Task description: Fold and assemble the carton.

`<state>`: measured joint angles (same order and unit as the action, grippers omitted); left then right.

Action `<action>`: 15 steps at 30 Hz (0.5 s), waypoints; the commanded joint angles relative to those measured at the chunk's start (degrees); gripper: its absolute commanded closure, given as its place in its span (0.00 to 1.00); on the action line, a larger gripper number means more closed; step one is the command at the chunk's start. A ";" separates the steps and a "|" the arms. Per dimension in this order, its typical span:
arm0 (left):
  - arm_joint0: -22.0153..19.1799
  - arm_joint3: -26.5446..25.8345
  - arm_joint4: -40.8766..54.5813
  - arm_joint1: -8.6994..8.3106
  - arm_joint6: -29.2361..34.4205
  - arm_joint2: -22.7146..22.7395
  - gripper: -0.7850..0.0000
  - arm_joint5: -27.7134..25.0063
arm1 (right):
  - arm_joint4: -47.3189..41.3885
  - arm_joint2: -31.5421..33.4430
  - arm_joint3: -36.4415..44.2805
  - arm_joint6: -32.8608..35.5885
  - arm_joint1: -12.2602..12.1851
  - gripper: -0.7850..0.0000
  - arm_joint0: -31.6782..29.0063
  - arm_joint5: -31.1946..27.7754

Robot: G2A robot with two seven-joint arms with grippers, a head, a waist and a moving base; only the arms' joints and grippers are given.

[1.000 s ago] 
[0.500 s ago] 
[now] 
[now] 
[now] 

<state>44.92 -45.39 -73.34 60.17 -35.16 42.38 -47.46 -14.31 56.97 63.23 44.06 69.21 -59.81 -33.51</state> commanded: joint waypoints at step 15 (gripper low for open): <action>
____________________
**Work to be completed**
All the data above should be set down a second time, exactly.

**Output below**
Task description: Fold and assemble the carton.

`<state>`: measured joint angles (same order and unit as the action, grippers omitted); left then right.

Action `<action>`: 15 steps at 30 Hz (0.5 s), waypoints; the commanded joint angles relative to those measured at the chunk's start (degrees); gripper: its absolute commanded closure, given as its place in its span (0.00 to 1.00); on the action line, a larger gripper number means more closed; step one is the command at the chunk's start. A ";" separates the steps and a "|" the arms. Per dimension in this order, its typical span:
arm0 (left):
  - arm_joint0: -22.0153..19.1799
  - arm_joint3: -26.5446..25.8345
  - arm_joint4: -40.8766..54.5813
  - arm_joint1: -8.6994..8.3106
  - arm_joint6: -29.2361..34.4205
  - arm_joint2: -22.7146..22.7395
  - gripper: -0.7850..0.0000
  - arm_joint5: -27.7134..25.0063
arm1 (right):
  - arm_joint4: -47.3189..41.3885
  - arm_joint2: -31.5421..33.4430
  - arm_joint3: -36.4415..44.2805
  - arm_joint6: -32.8608..35.5885
  - arm_joint1: -12.2602..12.1851
  - gripper: -0.7850..0.0000
  - arm_joint0: -31.6782..29.0063
  - arm_joint5: -31.1946..27.7754

Robot: G2A robot with two seven-joint arms with grippers, a head, a waist and a moving base; only the arms' joints and grippers are given.

[1.000 s ago] 
[0.500 s ago] 
[now] 
[now] 
[now] 

<state>44.92 -45.39 -73.34 60.17 -35.16 42.38 -47.46 -14.31 56.97 63.23 44.06 69.21 -59.81 -33.51</state> commanded: joint waypoints at step 15 (gripper low for open): <action>

With this, the exercise has been completed.